His books had never a speck of dust on them, such as the Shellmound books were covered with if you touched them. His law books weighed a lot and she carried them in her arms one by one when she moved them from table to chair to see all was perfect, all dusted. She was a perfect housekeeper with only one Negro, and one more to wash. How fresh her curtains were! Even in the dirtiest place in the world: Memphis.
Only the bedroom was still not the way she wanted it. She really wanted a Moorish couch such as Agnes Ayres had lain on in the picture show, but a mahogany bed would come in a set with matching things and she knew that would please George, new and shiny and expensive. Just yet they had an old iron bed with a lot of thin rods head and foot, and she had painted it. There were unnoticeable places where the paint had run down those hard rods, that had never quite got dry, and when George went away on a case or was late coming home she would lie there indenting these little rivers of paint with her thumbnail very gently, to kill time, the way she would once hold rose petals on her tongue and gently bite them, waiting here in the store, the days when he courted.

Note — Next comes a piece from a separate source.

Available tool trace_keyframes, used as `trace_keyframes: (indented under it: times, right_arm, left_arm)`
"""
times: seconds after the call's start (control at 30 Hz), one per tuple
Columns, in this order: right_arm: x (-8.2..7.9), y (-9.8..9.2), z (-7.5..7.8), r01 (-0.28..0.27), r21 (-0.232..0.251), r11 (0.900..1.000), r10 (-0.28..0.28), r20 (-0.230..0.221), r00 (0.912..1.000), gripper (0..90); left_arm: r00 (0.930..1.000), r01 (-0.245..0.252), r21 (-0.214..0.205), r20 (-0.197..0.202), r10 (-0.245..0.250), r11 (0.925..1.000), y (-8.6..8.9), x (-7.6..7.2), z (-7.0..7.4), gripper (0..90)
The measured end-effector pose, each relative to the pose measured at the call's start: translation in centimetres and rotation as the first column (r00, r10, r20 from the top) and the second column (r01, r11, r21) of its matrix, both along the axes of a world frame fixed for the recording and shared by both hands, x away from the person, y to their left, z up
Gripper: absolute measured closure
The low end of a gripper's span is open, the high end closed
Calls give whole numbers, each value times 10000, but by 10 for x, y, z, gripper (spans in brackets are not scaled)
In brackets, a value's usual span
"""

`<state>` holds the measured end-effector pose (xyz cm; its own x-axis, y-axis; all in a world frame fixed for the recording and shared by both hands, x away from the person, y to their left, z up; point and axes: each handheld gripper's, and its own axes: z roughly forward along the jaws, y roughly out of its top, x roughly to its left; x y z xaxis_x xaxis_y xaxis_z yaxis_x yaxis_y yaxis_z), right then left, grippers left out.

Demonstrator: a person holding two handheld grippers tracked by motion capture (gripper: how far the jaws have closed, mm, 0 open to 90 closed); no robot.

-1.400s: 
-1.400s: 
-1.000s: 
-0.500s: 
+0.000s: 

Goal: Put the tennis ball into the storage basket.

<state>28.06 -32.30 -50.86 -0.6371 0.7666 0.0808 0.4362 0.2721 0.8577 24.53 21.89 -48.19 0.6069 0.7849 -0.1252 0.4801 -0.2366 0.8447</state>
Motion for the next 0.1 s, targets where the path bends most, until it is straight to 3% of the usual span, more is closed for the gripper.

They lived on the second floor of a nice, two-story flat, and nobody bothered them. The living room faced the river with two windows. In front of those she had the couch so they could lie there listening to the busy river life and watching the lighted boats on summer nights. As long as they stayed without going to bed they could hear colored bands playing from here and there, never far away. The little hairs on her arm would rise, to think where she was. Then they would dance barefooted and drink champagne, and sometimes in the middle of the day they would meet by appointment in the New Peabody by the indoor fountain with live, pure Mallard ducks in it!
"Are you waiting on people?" asked a slow-talking man in front of her. It was Troy Flavin, the Fairchild overseer, his red hair on end.
"I'm not waiting on people, I'm just waiting. Looking for somebody," she said, opening her own eyes wide, expecting him to see who she was.
"Oh, I beg your pardon." Suddenly he swept his straw hat upwards from his side and fanned her face with it, vigorously. When she bent away he held her straight on the stool and fanned her as firmly as if he were giving her medicine. "Is it the heat? Who're you looking for?" He did not recognize her at all—maybe the heat had him.
"None of your business! Well, all right, stop fanning and I'll tell you. For George Fairchild."
He looked down and put his head on one side as if he talked to some knee-high child. "Why didn't you ask me somebody hard, from the way you're about to cry about it?"
"I'm not! Where is he?"
"Could put my finger on George Fairchild this minute, I'm marrying
into
that family, come eight o'clock tomorrow night."
"Not Shelley! Oh—Dabney!"
She began to laugh, and he said, "You look familiar."
"Don't you know me? I'm Robbie Fairchild. I'm George's wife."